The practical consequence: when an entity shifts an input from observable to unobservable (or vice versa), the hierarchy classification changes, the disclosure requirements change, and the audit procedures change. ISA 540.20 expects the auditor to evaluate whether inputs remain appropriate. A transfer between levels is not a formality.

Related terms

Frequently asked questions

How do I verify that an input qualifies as observable?

Trace the input to a source independent of the entity. IFRS 13.B34 states that observable inputs are developed using market data, such as publicly available information about actual events or transactions. If the input comes from a pricing service, verify that the service uses market-derived data, not model-generated estimates. If the entity adjusts the input, evaluate whether the adjustment introduces an unobservable element significant enough to change the hierarchy classification under IFRS 13.73.

Can an observable input become unobservable between reporting periods?

Yes. A corporate bond spread that was observable when the market was liquid can become unobservable if trading activity drops and pricing services switch to model-based estimates. IFRS 13.B37 acknowledges that the availability of observable inputs varies by instrument and by market conditions. The auditor should reassess the hierarchy classification at each reporting date per ISA 540.13(b), not carry forward the prior-period classification without evidence.

Does using a pricing service automatically make the input Level 2?

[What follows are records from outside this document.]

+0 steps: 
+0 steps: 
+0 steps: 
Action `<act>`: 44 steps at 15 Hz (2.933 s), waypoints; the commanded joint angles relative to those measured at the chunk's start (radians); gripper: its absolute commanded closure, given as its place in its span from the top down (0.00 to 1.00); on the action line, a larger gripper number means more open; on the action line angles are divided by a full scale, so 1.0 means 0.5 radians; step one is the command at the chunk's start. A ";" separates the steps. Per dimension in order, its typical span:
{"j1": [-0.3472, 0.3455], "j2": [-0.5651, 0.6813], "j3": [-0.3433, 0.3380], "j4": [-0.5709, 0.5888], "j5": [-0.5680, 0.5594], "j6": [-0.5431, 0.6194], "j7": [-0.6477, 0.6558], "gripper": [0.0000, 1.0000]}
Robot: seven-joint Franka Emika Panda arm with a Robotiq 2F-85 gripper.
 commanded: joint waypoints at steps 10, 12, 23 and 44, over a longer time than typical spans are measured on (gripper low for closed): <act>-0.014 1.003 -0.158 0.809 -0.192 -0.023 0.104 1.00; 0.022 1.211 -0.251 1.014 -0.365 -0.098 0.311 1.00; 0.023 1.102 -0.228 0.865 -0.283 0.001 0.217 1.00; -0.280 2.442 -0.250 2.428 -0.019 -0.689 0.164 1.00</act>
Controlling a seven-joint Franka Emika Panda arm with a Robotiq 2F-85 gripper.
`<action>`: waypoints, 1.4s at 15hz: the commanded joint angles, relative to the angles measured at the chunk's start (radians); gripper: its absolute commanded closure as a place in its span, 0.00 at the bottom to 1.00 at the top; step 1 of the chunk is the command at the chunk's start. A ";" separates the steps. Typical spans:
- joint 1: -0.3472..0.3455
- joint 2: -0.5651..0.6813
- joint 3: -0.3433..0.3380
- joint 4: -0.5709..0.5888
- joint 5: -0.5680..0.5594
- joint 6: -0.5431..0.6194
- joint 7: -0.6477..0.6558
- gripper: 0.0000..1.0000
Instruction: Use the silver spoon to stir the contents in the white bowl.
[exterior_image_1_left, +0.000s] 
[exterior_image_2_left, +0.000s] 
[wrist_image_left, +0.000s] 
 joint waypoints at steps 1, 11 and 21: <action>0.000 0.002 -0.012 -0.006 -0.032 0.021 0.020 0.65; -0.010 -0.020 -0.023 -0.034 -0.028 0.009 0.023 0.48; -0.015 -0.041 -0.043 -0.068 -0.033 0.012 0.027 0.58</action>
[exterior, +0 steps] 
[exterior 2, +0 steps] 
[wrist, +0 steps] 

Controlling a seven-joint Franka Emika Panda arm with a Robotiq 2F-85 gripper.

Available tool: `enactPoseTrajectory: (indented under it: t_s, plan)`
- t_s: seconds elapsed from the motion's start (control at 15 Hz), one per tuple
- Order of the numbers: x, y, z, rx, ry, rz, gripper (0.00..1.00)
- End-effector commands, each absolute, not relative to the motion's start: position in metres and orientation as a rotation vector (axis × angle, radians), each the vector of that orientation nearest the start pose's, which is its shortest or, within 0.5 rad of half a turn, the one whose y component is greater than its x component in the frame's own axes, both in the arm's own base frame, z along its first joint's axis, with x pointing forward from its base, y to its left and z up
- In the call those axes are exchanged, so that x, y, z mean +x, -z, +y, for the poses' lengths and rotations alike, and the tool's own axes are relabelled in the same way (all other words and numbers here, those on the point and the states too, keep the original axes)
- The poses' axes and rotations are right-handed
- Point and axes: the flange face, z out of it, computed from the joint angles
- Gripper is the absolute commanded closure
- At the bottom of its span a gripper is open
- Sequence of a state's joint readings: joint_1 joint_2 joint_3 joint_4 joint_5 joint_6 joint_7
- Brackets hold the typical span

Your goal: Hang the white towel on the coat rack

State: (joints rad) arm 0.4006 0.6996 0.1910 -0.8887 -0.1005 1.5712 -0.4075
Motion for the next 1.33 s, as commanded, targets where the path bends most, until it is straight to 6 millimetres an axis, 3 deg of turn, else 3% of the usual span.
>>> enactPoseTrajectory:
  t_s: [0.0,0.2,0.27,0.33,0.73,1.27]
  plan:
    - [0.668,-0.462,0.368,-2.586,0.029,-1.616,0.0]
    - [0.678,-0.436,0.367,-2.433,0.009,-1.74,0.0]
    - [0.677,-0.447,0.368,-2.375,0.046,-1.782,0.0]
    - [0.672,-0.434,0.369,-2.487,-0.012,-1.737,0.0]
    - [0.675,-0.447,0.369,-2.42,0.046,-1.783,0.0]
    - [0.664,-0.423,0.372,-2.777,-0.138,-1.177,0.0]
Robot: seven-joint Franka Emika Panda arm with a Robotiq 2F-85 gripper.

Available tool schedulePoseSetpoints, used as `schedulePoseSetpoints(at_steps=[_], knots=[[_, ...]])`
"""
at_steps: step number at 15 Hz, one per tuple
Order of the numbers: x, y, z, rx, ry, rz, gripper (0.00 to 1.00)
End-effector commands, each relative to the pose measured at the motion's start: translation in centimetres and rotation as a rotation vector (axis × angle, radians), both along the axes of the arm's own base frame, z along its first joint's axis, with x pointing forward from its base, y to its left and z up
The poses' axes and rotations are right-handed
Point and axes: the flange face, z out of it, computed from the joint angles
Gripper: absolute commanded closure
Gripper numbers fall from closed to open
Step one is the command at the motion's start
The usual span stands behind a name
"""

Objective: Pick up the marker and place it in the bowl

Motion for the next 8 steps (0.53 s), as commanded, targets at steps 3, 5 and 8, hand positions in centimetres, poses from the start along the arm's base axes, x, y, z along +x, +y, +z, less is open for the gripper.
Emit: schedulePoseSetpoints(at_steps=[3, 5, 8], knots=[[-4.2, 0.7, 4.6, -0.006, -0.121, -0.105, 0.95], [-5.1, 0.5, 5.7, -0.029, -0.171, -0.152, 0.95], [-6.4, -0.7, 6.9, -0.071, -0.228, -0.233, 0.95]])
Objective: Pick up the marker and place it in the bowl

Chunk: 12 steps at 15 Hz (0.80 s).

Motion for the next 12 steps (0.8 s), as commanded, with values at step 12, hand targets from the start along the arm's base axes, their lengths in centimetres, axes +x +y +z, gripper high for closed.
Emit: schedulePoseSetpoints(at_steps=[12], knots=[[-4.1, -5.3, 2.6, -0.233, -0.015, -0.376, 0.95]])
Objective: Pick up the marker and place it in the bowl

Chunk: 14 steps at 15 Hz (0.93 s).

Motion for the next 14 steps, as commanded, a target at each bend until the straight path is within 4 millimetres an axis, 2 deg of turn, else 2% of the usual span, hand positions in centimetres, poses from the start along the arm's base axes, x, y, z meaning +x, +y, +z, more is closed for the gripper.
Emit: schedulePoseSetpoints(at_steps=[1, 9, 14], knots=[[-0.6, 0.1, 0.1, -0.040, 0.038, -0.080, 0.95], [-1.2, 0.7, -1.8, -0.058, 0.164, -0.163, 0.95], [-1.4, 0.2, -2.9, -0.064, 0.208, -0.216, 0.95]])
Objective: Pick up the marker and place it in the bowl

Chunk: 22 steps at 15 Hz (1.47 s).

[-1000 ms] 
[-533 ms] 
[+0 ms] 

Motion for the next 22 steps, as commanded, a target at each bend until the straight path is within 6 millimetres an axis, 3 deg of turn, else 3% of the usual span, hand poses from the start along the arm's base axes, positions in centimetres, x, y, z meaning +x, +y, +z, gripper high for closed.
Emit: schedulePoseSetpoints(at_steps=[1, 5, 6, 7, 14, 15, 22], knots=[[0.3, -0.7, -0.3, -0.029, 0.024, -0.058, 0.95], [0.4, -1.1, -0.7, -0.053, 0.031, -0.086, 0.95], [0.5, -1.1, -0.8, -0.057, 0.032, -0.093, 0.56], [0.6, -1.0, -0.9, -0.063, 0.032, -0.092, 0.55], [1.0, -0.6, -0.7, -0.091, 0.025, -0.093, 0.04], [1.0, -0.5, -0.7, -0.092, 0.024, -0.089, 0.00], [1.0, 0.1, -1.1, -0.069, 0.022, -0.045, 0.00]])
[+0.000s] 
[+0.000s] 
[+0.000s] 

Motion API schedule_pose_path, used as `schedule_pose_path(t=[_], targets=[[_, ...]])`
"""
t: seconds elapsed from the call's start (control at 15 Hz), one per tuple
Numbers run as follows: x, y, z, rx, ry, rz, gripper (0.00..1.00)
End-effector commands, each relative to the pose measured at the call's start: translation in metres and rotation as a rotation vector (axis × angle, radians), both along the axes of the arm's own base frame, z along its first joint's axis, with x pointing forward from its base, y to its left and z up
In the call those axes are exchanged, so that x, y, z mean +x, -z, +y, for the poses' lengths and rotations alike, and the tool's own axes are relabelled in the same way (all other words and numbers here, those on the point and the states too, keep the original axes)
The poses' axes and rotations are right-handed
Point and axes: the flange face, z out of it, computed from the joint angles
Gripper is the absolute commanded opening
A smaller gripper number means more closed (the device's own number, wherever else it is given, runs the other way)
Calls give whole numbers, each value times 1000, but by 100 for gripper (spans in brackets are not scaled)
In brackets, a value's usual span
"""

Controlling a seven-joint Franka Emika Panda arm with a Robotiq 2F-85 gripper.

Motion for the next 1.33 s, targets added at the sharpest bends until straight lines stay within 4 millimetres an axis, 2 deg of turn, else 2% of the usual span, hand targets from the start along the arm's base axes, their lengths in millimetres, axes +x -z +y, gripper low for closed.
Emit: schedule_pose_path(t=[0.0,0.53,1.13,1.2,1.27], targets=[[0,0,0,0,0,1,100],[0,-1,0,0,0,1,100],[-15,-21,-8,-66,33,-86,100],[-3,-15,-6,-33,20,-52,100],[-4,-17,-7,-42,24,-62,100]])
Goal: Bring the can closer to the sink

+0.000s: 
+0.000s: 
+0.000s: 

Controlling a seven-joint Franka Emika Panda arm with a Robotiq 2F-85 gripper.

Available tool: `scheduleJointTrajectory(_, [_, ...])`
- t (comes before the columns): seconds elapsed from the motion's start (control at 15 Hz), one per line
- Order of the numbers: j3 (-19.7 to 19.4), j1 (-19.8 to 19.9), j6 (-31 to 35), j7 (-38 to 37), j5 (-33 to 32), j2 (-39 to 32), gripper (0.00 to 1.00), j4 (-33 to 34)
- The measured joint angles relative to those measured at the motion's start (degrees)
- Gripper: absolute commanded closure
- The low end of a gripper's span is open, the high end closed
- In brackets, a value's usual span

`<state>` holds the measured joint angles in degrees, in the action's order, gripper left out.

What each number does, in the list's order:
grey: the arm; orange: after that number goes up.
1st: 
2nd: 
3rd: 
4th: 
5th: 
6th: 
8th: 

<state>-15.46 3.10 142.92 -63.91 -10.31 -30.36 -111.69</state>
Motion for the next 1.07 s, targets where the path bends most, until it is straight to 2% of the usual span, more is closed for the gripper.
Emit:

Not always. IFRS 13.B45 notes that inputs from pricing services may be either observable or unobservable depending on the methodology the service uses. If the service derives the price from actual market transactions, the input is observable. If the service uses a matrix pricing model with entity-specific or unobservable assumptions, the resulting input may belong at Level 3. The auditor should understand the pricing service's methodology before concluding on the hierarchy level.